Anne Bowcock, PhD
- PROFESSOR | Dermatology
- PROFESSOR | Oncological Sciences
- PROFESSOR | Genetics and Genomic Sciences
Research Topics:Angiogenesis, Anti-Tumor Therapy, Antigen Presentation, Apoptosis/Cell Death, Autoimmunity, Bioinformatics, Bone Biology, Breast Cancer, Cancer, Cancer Genetics, Cartilage Biology, Cellular Differentiation, Cellular Immunity, Chemokines, Chromatin, Computational Biology, Dendritic Cells, Differentiation, Eczema, Endothelial Cells, Epigenetics, Epigenomics, Epithelial Cells, Gap Junctions, Genetics, Genomics, Human Genetics and Genetic Disorders, Inflammation, Interferon, Knockout Mice, Metastasis, Microarray, Ophthalmology, Post-Transcriptional Processing, RNA, RNA Splicing & Processing, Retina, Retrovirus, Skin Cancer, T Cells, Tolerance, Transgenic Mice, Translation, Tumor Suppressor Genes, Tumorigenesis, Wound Healing
PhD, University of the Witwatersrand
American Skin Association 2005 Psoriasis Achievement Award
We investigate the genetics and genomics of psoriasis and psoriatic arthritis and ways of combatting their effects. We have profiled the psoriasis transcriptome and identified the majority of small RNAs (microRNAs and others) operating in healthy and diseased skin.
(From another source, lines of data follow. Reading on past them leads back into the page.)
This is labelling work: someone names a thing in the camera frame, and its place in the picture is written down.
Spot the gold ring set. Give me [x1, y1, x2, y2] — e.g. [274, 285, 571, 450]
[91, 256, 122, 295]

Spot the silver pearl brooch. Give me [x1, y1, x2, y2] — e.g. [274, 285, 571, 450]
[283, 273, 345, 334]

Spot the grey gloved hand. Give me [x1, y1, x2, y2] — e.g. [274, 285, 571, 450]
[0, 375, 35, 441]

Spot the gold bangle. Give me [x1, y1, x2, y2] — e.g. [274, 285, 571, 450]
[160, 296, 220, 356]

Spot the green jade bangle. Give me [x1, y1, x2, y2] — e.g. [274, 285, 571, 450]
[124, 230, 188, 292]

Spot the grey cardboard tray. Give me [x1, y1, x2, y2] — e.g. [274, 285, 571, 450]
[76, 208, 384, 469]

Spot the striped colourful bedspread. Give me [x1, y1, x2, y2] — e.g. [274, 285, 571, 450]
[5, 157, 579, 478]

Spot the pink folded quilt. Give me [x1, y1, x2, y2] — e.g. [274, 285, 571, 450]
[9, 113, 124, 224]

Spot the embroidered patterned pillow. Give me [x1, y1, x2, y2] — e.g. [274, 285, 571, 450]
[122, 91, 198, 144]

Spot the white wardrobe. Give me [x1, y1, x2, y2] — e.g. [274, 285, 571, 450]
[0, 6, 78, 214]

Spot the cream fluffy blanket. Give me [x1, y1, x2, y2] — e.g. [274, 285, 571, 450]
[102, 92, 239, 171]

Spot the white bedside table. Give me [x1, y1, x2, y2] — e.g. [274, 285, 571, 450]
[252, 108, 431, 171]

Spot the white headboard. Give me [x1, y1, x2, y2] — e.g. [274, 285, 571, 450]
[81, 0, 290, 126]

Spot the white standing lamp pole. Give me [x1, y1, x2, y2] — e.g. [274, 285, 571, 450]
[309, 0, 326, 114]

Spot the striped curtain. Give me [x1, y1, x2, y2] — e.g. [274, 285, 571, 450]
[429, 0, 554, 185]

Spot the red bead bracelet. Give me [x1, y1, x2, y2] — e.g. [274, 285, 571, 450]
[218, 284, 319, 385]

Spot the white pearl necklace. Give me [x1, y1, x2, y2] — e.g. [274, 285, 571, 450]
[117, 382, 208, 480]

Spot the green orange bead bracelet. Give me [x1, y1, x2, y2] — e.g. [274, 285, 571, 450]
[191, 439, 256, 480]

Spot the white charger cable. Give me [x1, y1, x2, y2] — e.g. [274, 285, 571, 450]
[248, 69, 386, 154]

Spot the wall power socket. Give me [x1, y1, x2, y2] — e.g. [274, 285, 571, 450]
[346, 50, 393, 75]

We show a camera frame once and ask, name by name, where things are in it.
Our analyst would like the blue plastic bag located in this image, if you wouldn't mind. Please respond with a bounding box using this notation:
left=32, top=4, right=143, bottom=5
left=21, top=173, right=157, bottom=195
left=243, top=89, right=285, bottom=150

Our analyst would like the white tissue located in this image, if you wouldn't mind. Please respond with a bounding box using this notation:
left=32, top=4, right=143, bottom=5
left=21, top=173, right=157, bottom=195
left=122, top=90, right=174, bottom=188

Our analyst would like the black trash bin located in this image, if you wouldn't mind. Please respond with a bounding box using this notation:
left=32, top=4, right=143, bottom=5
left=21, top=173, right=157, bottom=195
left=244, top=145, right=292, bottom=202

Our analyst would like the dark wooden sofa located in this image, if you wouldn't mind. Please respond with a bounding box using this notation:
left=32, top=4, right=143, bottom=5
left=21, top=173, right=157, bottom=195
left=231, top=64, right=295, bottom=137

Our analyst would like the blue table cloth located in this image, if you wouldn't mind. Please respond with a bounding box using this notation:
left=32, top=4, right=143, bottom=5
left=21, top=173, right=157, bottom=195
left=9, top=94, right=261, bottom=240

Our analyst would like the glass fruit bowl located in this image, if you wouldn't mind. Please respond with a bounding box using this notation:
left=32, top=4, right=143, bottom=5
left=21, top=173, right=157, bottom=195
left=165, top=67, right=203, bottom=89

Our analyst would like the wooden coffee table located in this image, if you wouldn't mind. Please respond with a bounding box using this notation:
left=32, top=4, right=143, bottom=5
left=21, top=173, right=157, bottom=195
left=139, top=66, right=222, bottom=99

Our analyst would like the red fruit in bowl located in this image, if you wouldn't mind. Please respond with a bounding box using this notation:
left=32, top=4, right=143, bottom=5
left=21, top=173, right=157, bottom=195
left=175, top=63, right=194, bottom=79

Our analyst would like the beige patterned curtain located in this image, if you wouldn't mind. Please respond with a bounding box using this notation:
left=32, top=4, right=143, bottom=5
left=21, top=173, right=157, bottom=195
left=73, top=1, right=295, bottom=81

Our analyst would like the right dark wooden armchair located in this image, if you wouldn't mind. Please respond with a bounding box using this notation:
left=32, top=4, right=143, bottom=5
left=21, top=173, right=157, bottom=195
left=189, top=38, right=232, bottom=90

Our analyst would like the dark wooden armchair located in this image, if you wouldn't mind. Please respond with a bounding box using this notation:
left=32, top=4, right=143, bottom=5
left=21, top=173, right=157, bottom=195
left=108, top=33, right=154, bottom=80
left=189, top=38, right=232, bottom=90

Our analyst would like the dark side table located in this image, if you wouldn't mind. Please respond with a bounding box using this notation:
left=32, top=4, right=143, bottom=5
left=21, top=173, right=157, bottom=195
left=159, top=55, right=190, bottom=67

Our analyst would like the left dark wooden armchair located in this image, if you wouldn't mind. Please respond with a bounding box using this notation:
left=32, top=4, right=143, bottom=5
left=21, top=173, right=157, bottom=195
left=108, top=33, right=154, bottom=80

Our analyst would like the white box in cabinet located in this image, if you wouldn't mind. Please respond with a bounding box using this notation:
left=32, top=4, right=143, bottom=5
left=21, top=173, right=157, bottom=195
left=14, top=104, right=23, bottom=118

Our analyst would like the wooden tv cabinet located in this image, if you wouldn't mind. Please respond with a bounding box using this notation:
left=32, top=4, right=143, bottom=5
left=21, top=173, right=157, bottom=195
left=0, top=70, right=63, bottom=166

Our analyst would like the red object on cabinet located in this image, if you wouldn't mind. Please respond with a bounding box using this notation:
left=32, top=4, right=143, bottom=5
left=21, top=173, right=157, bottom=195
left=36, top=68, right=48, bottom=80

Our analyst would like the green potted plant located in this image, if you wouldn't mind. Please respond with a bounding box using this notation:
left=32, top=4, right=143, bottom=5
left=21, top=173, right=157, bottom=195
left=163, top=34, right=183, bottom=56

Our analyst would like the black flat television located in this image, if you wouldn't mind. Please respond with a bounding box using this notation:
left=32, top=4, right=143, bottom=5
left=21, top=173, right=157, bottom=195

We continue to investigate the roles of these small RNAs and their cellular targets. We also identified a gene mutated in a familial form of psoriasis and psoriatic arthritis (CARD14) and determined the functional consequence of its psoriasis causing mutations. We are now generating murine models of the mutations to help in understanding how CARD14 mutations lead to disease. We are also using this mouse model to examine the effects of novel therapeutics for psoriasis and psoriatic arthritis. To identify additional common and rare variants predisposing to psoriasis we are exome sequencing unrelated patients, and are also searching for the common (GWAS identified) risk factors through genomic/epigenomic analyses of key cell types involved in disease pathogenesis. With respect to cancer, we are investigating the molecular basis of a number of adult cancers including uveal melanoma, acral melanoma, mesothelioma and thymic epithelial cancers. This involves exome and genome sequencing, RNA sequencing and a search for novel gene fusions, and an investigation of tumor heterogeneity and evolution. We were the first to identify the major genetic drivers of uveal melanoma (BAP1 and SF3B1) and are currently investigating their role in tumorigenesis and metastasis.